If you're junior, just include selected transactions. If you're senior (officer level, VP+) you can probably put an add on deal sheet.

 

Pretty sure it wouldn't be a problem if you did 1 and 2, just don't have any names and make sure you can talk about every detail.

For 3, just format it so that it is within the section that you've set aside for that position.

4 might be a little tricky. You can definitely mention it during the interview, but I would personally leave it off.

 

Thanks for your reply. I was really hoping to add the AUM to my resume b/c i feel like there are so many people who work at PE shops with less than $100 M in AUM (there is nothing wrong with that) , and the fund I worked at has more than 1 Billion AUM. I think this will look good when people are looking through resumes but I wanted to know if there was a way to do it without looking like a douche.

 

I start with a main bullet that sums up fund size, strategy you worked on, type of work done (modelling, DD, valuation, bankruptcy) and how that fits with general fund strategy (mezz at a PE firm is different than mezz at a cross-cap HF) subbullets for the transactions, deal that closed first, for the shit that didn't pan out say why (sponsor advanced to final round of bidding but lost or needed warrants that they didn't want to give to hit target IRR).
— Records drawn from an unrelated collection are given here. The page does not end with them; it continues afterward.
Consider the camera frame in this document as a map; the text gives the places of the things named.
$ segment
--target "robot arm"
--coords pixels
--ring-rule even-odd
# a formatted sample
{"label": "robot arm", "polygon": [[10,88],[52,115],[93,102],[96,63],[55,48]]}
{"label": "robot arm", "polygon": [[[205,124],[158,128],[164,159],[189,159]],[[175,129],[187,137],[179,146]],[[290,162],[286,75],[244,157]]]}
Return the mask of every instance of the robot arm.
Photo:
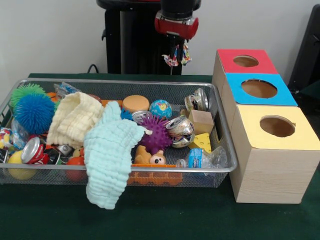
{"label": "robot arm", "polygon": [[155,16],[155,29],[170,38],[170,58],[177,51],[177,61],[183,59],[185,40],[192,39],[198,30],[199,19],[193,11],[201,5],[201,0],[161,0],[161,10]]}

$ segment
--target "light blue towel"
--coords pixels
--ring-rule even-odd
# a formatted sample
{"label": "light blue towel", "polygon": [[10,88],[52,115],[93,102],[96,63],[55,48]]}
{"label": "light blue towel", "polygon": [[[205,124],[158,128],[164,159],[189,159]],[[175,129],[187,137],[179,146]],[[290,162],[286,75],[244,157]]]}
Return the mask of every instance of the light blue towel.
{"label": "light blue towel", "polygon": [[86,196],[100,208],[114,209],[131,173],[131,149],[145,133],[134,121],[121,120],[116,101],[109,102],[102,118],[84,138],[88,175]]}

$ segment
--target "plastic water bottle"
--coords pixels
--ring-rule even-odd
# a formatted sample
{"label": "plastic water bottle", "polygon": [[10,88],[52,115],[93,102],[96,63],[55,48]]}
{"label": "plastic water bottle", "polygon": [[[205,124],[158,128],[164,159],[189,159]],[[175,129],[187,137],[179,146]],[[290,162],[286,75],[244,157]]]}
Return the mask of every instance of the plastic water bottle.
{"label": "plastic water bottle", "polygon": [[228,167],[226,150],[218,146],[213,152],[207,153],[202,148],[193,148],[185,159],[176,162],[177,168],[224,169]]}

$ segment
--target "green tablecloth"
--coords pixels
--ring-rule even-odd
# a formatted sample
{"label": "green tablecloth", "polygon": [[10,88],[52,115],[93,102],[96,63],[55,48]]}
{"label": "green tablecloth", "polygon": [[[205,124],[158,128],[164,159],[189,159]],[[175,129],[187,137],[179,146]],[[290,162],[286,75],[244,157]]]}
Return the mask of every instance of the green tablecloth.
{"label": "green tablecloth", "polygon": [[[210,82],[210,76],[31,74],[40,78]],[[0,186],[0,239],[320,239],[320,172],[302,204],[235,203],[219,188],[127,187],[116,209],[90,204],[84,186]]]}

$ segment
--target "blue lid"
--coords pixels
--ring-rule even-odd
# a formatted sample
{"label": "blue lid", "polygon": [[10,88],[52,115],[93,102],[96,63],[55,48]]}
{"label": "blue lid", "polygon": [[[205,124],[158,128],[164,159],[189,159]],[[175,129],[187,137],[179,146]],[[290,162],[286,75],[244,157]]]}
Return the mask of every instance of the blue lid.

That will create interesting conversations around what sounds like a strong experience.

AUM does not make you a douche. It makes you credible. As a student you lack credibility - this goes a long way toward resolving that. Being a douche makes you a douche. If you are kind of person who worried about this, you probably aren't one. Brush up on deal details, you need to be able to tell the story (but not numbers) of each investment as well as you did the first time you read the CIM.